ヤングキングアワーズ 2012年12月号より
以下、ネタばれあります。 (未読の方はご注意ください)
●ナポレオン -覇道進撃- (長谷川哲也 先生)
平和の終わり。
アミアン条約によって保たれていた平和は、
マルタ島の帰属権を巡る問題をきっかけに、ナポレオンの怒りをかって決裂。
この条約に関しては、タレーランの尽力が大きかったらしく、
「苦労してまとめた平和が」と、おどけた感じでいますが残念そう。
しかし、マルタ島は地中海の要ともいえる場所、そこをおさえることの意味は計り知れない。
ここでナポレオンとタレーランの見解は相違をみせていますが、
これも軍事的観点から見ているナポレオンと、平和外交をモットーとするタレーランの違い
ということになるのでしょうか。
ただ、ナポレオンがとったピエモンテ併合という措置が、はたして必要だったのかどうか、
このあたりよくわからないのですね~。 どのように評価されているのか知りたいものです。
不穏な空気が高まる中・・・
カドゥーダル事件の黒幕として容疑をかけられたのが、
ルイ16世のいとこにあたる、現在亡命中のアンギャン公。
今回は、この人物をめぐって物語が動くことになります。
ポッと出てきたような人でしたが、ナポレオンにとっては重要な存在になりましたね・・・
また、彼の可愛がっているモイロフという犬も、ちょっとした意味を持つことに。
アンギャン公逮捕の任につく者。
実際には、コランクールとオルドネが派遣されたらしいのですけども、本作ではダヴー。
はじめネイを選ぼうとしたナポレオンが、思い直してダヴーを指名していたのは面白い。
国外にいる王族を拉致するという任務が、いわば汚れ仕事であることは明白。
それゆえに必要とされたことを、ダヴー自身が自覚しており、かつネイに語るやりとりは、
ダヴーのもつ鋼の精神を感じさせるものでした。 ・・・というか、カッコよかった!
自分はナポレオンの犬である、と自ら述べるダヴー。
アンギャン公を捕え、その後も汚れ仕事を遂行する彼のストイックさは、もはや暗黒。
ついにナポレオンが「王族殺し」となるまでの流れは、まるで映画のワンシーンであり、
雨という演出が、冷たく、そして寂しいものでありました。
訪れるその瞬間、目を見開いたナポレオンの表情が突き刺さってきます。
しっかりと見届けるダヴー。
動揺することなく遊戯に興じるタレーラン。
第1執政が自分と同じ場所に立った歓びにうち震えるフーシェ。
すべてが終わった後、ダヴーに向けられたネイの笑顔、そして言葉。
これらにも、たまらんものがありましたが、
さらに“残った仕事”を片付けるダヴーの行動が・・・ すさまじかった。
いなくなった主を探すモイロフへの措置は、執政の犬と自覚しているダヴーに重なるもの。

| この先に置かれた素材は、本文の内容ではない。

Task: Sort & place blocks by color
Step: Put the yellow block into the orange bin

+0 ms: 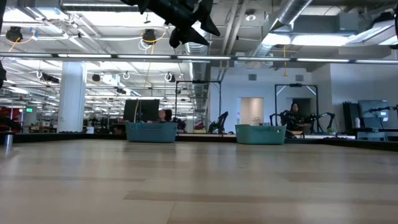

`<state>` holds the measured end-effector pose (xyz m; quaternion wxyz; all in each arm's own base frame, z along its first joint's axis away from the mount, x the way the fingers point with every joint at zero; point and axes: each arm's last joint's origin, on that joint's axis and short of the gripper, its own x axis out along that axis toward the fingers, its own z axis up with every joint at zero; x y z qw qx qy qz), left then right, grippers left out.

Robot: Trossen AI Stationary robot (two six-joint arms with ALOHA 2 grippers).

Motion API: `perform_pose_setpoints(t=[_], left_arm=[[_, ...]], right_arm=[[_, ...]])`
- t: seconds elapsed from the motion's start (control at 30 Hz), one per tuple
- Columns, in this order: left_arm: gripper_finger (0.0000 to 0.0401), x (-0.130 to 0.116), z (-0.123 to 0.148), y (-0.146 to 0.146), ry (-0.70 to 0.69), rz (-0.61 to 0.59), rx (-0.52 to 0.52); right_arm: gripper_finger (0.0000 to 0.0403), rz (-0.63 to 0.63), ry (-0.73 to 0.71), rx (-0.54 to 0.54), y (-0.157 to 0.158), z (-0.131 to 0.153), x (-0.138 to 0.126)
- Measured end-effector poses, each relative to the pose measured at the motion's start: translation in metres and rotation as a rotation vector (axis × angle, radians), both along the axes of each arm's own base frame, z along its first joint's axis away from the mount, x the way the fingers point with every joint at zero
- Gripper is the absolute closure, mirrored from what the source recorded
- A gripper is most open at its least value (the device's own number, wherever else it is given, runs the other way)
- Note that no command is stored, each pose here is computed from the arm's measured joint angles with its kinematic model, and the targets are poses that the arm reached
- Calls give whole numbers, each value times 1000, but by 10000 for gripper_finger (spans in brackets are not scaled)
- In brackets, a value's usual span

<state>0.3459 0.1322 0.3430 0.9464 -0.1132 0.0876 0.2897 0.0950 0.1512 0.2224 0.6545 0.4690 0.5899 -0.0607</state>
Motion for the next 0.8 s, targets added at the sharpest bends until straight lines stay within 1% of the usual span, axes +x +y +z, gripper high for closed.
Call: perform_pose_setpoints(t=[0.13,0.23,0.3,0.4,0.53,0.67,0.8], left_arm=[[149,-1,0,2,32,56,54],[149,-2,-1,2,51,75,67],[149,-2,-1,2,48,79,48],[149,-3,-5,2,43,96,-21],[149,-4,-10,1,54,115,-89],[149,-4,-10,1,51,117,-93],[149,-5,-2,3,-10,126,-69]], right_arm=[[280,7,15,-37,-1,-3,0],[279,-7,-17,-72,3,-7,1],[279,9,-24,-91,7,-9,0],[279,35,-11,-111,11,-14,-3],[279,18,-9,-115,14,-15,-3],[279,-8,-33,-125,12,-15,0],[279,-30,-84,-148,8,-13,3]])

主と共に逝くことを強いた彼は、自分がナポレオンと運命共同体であることをも
受け容れているのでしょうね・・・ そんな切ない心情が、沈黙から伝わってきました。
そしてこのことが、最後に示されたナポレオンの言葉とあいまって、
責任の重さを感じさせる点も、また秀逸。
このラストシーンには、不覚にも目頭が熱くなってしまいましたよ・・・
とても不穏な暗闇を感じざるをえなかったのですが、
それだけにナポレオンの「覇道」も際立つエピソードだったのではないでしょうか。
そうしたことを、しみじみ考えつつ・・・ 今後も楽しみです!
なお今回のお話は、長谷川先生の目次コメントによりますと、
「ゴルゴ13・南仏海岸」が元ネタであるとのことです。